Riziero: Secondo Lei che cosa trattiene le mamme dei bimbi disabili dal dare fiducia?

Rosanna: Innanzitutto occorre precisare che le madri si sentono peccatrici, cioè si sentono addosso la colpa di aver procurato l’handicap al figlio.

Riziero: Ma chi glielo procura questo senso di colpa?

Rosanna: La gente, perché dice: “Come sei stata disgraziata, sfortunata”. Quindi la gente ha una grande responsabilità al riguardo. E poi, non saprei…

Riziero: Io ho un sospetto: che a volte ci siano molti medici che hanno questo atteggiamento nei confronti della disabilità, cioè formulano delle diagnosi che sono delle pietre tombali: “Signora, Suo figlio non ce la farà mai!”.

Rosanna: A me è capitato questo: il bambino era molto sveglio e, quindi, anche la dottoressa che l’aveva assistito la prima notte in cui aveva avuto delle crisi fortissime non mi disse che cosa pensava. Mi ricordo che Claudio nacque in marzo e verso Natale la dottoressa, il cui marito lavorava anch’egli all’ospedale come medico, mi disse: “Signora, venga che facciamo vedere il bambino anche a mio marito”; il marito le disse: “Guarda, quello che ti posso dire è che questo ragazzo è molto presente”. Ancora però non si era riusciti a capire cosa fosse necessario fare, anche perché non ci avevano spiegato ciò che era accaduto esattamente. Non pensavo che potesse essere affetto da tetraparesi spastica perché, essendo piccolo, non si reggeva ancora in piedi e quindi era naturale che non stesse diritto.

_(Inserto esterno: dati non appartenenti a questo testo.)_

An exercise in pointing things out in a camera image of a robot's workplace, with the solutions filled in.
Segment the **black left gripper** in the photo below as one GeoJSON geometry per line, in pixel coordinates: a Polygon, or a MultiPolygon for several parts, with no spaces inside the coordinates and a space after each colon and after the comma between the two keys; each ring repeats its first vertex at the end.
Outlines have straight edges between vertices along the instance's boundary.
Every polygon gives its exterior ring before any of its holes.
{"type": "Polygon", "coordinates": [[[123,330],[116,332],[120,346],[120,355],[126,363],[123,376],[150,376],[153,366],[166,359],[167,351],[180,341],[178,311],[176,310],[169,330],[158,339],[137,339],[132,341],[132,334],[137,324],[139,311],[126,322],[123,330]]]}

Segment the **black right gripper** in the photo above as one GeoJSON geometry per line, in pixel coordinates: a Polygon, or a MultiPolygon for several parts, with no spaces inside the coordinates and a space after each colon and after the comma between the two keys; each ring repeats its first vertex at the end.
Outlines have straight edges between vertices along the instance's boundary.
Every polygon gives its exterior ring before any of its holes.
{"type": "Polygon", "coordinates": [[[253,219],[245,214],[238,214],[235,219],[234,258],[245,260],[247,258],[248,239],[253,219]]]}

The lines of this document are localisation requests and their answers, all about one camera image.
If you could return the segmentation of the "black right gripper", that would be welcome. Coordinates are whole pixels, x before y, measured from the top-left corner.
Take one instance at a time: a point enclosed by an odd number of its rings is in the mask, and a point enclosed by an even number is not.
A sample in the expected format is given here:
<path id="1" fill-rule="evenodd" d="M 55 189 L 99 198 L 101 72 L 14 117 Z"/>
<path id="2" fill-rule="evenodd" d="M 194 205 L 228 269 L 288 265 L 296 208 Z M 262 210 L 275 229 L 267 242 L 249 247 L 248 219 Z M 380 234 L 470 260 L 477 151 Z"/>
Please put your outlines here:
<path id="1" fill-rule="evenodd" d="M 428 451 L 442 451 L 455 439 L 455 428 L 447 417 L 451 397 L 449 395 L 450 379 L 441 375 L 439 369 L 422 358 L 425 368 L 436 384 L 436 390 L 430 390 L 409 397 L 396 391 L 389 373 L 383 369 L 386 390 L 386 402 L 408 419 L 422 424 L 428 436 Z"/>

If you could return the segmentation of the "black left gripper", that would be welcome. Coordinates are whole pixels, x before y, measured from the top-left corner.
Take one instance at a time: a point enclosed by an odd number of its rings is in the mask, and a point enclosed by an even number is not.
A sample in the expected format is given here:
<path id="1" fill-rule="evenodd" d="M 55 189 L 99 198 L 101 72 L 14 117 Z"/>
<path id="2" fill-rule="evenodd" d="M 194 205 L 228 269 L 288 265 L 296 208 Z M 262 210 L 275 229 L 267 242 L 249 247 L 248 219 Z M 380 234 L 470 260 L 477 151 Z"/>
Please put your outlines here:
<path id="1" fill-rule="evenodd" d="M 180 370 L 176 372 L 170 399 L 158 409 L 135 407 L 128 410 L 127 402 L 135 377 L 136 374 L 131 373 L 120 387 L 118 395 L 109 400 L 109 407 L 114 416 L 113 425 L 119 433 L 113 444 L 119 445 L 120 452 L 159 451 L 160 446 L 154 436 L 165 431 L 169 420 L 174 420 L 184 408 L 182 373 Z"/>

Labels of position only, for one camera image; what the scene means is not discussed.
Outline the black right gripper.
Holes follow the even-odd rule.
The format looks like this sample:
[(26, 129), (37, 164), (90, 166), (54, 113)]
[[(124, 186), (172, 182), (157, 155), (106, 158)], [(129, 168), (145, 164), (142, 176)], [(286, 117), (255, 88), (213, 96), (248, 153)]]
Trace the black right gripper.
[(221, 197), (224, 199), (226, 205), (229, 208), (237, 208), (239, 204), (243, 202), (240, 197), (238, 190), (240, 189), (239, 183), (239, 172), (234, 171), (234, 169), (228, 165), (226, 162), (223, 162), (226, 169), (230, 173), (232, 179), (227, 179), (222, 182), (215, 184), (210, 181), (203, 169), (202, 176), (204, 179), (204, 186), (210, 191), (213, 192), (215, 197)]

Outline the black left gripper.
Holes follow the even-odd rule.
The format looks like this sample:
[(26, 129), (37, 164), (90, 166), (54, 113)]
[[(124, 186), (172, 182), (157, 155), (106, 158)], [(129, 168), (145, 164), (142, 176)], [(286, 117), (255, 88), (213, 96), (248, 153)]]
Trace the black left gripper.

Poi capimmo che c’era qualcosa  che non andava e decidemmo di andare da uno da uno specialista. Questo, duramente, mi fece i complimenti dicendomi: “Signora, Lei ha capito subito che Suo figlio non è normale… proprio ieri sera ho visto un documentario della Carlo Erba relativo a un istituto che hanno aperto a Firenze. Ecco, Le consiglio di portarlo in un istituto”. Io andai a vedere questo istituto, parlai con il direttore che mi consigliò di trasferirmi a Firenze e mi disse: “Si prenda una cameretta, così io faccio fare terapia a Suo figlio”. Io pensai che sarebbe stato un danno enorme portarlo via dalla sua casa, dal padre… io fuori di casa e tutto il resto. Nel mio caso sono contenta di non averlo fatto.

Riziero: Le volevo chiedere, signora, in che modo Claudio L’abbia fatta crescere come persona.

Rosanna: Dunque, io sono sempre vissuta in mezzo ai ragazzi, per il mio lavoro di insegnante. Quando ho capito cosa aveva Claudio, lui aveva già più di un anno e io mi sono sentita molto responsabile nei confronti dei miei alunni. Potrà sembrare strano, ma io mettevo prima loro e poi Claudio: quando ero con loro dovevo pensare solo al lavoro, non a mio figlio. Questo pensiero mi ha aiutata, mi ha dato maggior forza per impegnarmi nel mio mestiere con coraggio.